This research was conducted in 2016 as part of the Experience Design MFA program at Miami University. Click here to view the full research report.
There is no legal training requirement in the United States in order to teach a yoga class, but most teachers complete a standard 200-hour training before they begin teaching. Basic trainings must cover a tremendous amount of information and have little time to spend on each subject. This is especially problematic for teaching anatomy, which most trainings spend less than 20 hours on. In order for yoga teachers to safely accommodate students with injuries in their classes, they must have a solid foundational understanding of anatomy and how to apply it to the alignment of yoga postures. Given the short amount of time spent on anatomy in teacher trainings, the teaching methods must be highly effective, incorporate application of knowledge learned and consider multiple learning styles.
Using Kolb’s learning styles as a model, I identified teaching methods and tools that would accommodate each of the four stages of the learning cycle: watching (reflective observation), feeling (concrete experience), thinking (abstract conceptualization) and doing (active experimentation). My process also involved exploring other theories of learning, as well as a wide variety of interactive teaching platforms, including videos, apps, digital textbooks and live workshops.
Yoganatomy is an app that uses augmented reality to enable real-time visualization while learning of anatomy. On a tablet device, teacher trainees use the app to augment their perception of the body of a person (such as another trainee) in front of them in real life. The app uses the camera function of the tablet to read the person’s body and create a 3D model of the form. It then overlays information such as muscle and skeletal systems on top of the form. Trainees can tap any area of the overlay to view the name of the body part or to read more about its purpose and function. The overlays move with the body in view, allowing the trainee to see anatomy in motion.
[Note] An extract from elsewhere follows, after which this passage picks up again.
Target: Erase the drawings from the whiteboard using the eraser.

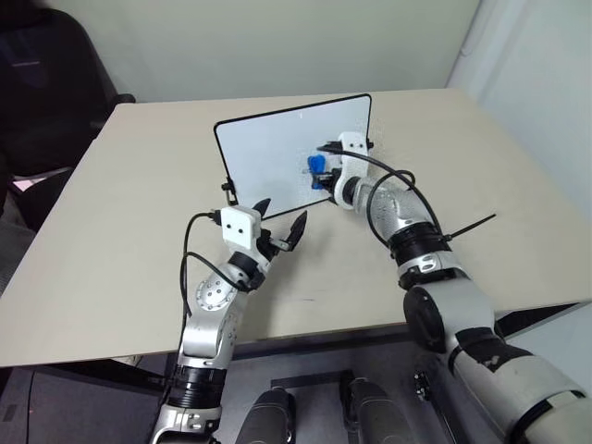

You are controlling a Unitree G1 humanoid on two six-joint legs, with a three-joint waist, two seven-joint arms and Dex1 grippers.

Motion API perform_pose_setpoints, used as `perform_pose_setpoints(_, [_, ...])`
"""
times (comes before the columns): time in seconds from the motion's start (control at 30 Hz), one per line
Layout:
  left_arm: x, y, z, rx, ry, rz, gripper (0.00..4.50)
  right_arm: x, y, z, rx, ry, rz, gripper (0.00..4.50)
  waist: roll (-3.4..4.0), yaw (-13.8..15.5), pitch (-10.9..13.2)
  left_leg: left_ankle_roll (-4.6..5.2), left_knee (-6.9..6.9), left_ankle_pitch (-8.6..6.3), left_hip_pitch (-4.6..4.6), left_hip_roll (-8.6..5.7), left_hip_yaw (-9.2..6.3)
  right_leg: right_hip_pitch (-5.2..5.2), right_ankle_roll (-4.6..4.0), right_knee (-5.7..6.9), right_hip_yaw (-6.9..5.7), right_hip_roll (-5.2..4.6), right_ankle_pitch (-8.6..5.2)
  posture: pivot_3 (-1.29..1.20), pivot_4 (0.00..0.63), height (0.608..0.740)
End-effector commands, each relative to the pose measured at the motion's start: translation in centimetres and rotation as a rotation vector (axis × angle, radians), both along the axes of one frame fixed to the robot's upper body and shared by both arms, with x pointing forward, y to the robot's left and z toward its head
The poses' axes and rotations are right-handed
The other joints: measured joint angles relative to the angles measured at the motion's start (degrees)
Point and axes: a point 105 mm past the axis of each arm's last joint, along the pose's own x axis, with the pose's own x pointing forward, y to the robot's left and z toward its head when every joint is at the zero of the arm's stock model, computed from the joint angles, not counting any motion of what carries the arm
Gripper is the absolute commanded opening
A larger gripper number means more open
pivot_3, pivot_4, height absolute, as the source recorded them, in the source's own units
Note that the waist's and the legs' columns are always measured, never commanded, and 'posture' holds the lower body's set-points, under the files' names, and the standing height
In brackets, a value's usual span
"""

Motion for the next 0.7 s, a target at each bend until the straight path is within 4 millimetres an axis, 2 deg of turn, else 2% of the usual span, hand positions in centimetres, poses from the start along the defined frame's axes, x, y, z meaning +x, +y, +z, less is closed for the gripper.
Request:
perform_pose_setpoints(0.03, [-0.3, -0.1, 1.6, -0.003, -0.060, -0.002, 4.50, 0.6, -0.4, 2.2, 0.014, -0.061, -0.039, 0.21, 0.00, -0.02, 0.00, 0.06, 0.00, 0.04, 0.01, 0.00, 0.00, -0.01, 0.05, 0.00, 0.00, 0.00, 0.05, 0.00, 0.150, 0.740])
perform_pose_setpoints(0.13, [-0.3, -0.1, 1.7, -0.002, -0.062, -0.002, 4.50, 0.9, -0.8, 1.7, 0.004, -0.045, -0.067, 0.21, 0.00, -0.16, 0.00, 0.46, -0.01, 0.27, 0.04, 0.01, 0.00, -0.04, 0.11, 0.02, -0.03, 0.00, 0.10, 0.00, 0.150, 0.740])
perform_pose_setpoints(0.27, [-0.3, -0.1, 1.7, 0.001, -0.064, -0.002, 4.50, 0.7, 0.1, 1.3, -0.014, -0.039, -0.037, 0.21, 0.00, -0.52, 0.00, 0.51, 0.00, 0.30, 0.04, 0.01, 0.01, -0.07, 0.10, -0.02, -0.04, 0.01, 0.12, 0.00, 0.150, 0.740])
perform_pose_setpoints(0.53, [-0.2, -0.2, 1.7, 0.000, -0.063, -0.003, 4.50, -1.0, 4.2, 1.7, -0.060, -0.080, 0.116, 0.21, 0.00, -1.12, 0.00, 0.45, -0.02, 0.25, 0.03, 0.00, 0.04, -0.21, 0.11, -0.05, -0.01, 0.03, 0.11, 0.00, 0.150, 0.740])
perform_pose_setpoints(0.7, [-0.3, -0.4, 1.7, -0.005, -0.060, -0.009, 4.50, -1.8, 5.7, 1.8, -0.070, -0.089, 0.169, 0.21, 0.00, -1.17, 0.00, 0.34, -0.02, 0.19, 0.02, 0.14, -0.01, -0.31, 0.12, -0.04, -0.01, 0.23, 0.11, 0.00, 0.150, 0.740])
The advantage of this tool is that it uses real bodies, not sketches on a page, as models. Trainees interact with anatomy by watching parts of the body move in and out of a yoga posture in real time. This can significantly improve teacher trainings by bringing anatomy off the page of a book and making it applicable to real bodies of all shapes and sizes. Trainees are able to observe and engage with abstract concepts, like alignment, in tangible ways and in real time, giving them an entirely new way of reading and understanding bodies in yoga postures. With a deeper understanding of anatomy as it relates to real bodies, teachers will be able to read the bodies of their students and safely lead yoga classes for all body types.